| Work task |
Count the lines below that contain the word "after", and report only that number.

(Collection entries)
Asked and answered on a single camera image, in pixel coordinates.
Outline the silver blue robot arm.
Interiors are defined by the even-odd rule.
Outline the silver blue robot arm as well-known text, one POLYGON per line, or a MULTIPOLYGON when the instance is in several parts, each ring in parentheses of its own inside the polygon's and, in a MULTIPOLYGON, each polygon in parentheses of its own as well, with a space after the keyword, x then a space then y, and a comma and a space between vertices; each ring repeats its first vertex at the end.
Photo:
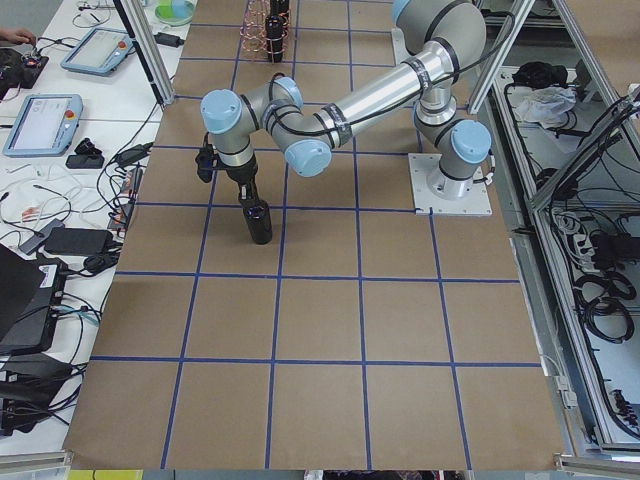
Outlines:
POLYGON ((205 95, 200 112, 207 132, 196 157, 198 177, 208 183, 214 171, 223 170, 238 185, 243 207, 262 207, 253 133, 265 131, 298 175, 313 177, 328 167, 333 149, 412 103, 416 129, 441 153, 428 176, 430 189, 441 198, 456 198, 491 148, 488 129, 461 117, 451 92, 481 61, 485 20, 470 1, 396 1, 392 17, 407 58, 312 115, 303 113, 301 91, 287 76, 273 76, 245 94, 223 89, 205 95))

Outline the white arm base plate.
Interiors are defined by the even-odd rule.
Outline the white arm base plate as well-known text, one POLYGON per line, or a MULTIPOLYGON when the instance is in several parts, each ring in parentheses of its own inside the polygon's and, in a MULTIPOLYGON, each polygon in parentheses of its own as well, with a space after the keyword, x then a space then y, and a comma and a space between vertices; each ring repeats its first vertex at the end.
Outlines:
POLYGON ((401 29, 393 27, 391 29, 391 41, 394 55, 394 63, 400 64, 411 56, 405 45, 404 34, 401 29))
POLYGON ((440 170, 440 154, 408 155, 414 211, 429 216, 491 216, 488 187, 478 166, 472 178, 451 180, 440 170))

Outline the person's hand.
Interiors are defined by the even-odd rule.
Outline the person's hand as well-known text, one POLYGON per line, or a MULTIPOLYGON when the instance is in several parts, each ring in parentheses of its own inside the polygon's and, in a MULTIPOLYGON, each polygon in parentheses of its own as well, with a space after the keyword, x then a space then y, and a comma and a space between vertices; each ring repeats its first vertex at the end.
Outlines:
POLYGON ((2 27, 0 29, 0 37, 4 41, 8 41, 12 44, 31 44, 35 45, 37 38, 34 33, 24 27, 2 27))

| Result of this exercise |
3